William Burns talks about sluggishness and systemic problems in the West, and it is difficult to disagree with that. The main impediment to the realization of current imperatives by Western elites is the inertia of Cold War politics and the inability to think in terms other than ideological confrontation, which has effectively disappeared from Western society per se. Not surprisingly, the West is also falling victim to all sorts of conspiracy theories. But most important, it (primarily Trump’s America) is failing to maintain global stability, acting as its destructor.
The pandemic, among other things, is highlighting the issue related to the future of the Biological Weapons Convention and its inadequacy in the absence of the Compliance Protocol, which is fiercely opposed by the Americans and their NATO allies, as well as their allies in bilateral military-political alliances in Asia and the Pacific. If the coronavirus tragedy can facilitate international cooperation in any way, it is primarily there. That would make the U.S.’s activity in this area more transparent, including the operation of U.S. “bio laboratories” throughout the world, and would help build trust between countries in a situation where experts cannot rule out new pandemics, which are apparently emerging as a challenge to humanity along with climate change.

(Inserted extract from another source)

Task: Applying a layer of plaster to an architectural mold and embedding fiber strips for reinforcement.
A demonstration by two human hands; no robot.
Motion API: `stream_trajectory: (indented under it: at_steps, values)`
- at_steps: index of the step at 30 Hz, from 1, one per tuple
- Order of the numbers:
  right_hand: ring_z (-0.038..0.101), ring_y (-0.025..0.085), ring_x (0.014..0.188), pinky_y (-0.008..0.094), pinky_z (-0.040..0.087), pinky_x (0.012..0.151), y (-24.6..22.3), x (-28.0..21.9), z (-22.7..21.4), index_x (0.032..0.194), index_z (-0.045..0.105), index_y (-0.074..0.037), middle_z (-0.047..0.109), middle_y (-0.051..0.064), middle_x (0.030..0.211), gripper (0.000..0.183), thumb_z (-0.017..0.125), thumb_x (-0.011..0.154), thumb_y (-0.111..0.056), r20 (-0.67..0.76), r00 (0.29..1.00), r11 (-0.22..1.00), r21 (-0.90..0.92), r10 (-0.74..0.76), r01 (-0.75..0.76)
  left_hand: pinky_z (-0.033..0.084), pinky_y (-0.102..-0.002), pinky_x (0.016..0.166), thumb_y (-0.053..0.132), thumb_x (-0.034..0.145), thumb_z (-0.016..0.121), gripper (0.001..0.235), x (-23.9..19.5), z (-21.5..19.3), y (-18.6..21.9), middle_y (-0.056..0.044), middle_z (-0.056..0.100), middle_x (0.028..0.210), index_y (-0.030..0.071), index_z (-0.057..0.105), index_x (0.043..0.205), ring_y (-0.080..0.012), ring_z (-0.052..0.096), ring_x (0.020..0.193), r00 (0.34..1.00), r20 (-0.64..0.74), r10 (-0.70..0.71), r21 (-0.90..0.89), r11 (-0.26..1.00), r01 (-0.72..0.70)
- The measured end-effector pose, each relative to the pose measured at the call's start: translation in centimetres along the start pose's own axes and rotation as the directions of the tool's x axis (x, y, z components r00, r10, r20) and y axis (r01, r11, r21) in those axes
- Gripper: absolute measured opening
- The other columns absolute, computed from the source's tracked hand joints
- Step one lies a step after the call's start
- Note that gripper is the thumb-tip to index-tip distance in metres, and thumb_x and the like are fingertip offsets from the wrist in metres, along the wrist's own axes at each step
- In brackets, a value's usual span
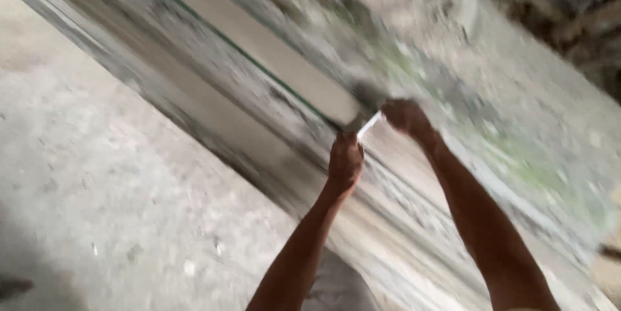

It is true that the coronavirus will affect relations not only within the EU but also within the West as an ideological-political institution that has outlived its raison d’etre. However, this means that global problems (and almost all current problems are global) have no national or even regional solutions, least of all within a system of ideological coordinates that is in tatters and has outlived its usefulness.
The current pandemic shows that requirements for the effectiveness of government policy have nothing to do with ideology. Factually and psychologically, the West has been hit the hardest, but nobody is rejoicing over that, since failures of some countries are translating into threats to others. This is why all attempts to compensate “allies and friends” for their losses from the pandemic with anti-Russian policy or any other “anti-” policy are deficient and unconvincing. The West’s competitiveness has already been badly affected and cannot be restored by such group policy methods.
What is needed under the current circumstances is not propaganda warfare from the past but genuinely broad international cooperation unencumbered by ideological prejudices. This enhances the value of fundamental norms of international law, international rule of law as such, whose effects were distorted in so many ways during the Cold War era and the recent “unipolar moment.”
Russia and China are objectively (including as targets of the Western disinformation campaign) in a situation where they can lead the core of the global community. This core is committed to the traditional values of international relations and is ready to uphold them across the entire spectrum of international issues. Therein lies a historic opportunity to transform the world in response to the needs of the time, an opportunity that is being provided (at a very high price!) by the coronavirus tragedy. Those who think otherwise must bear a heavy burden of proof regarding the effectiveness of old politics in the rapidly changing world.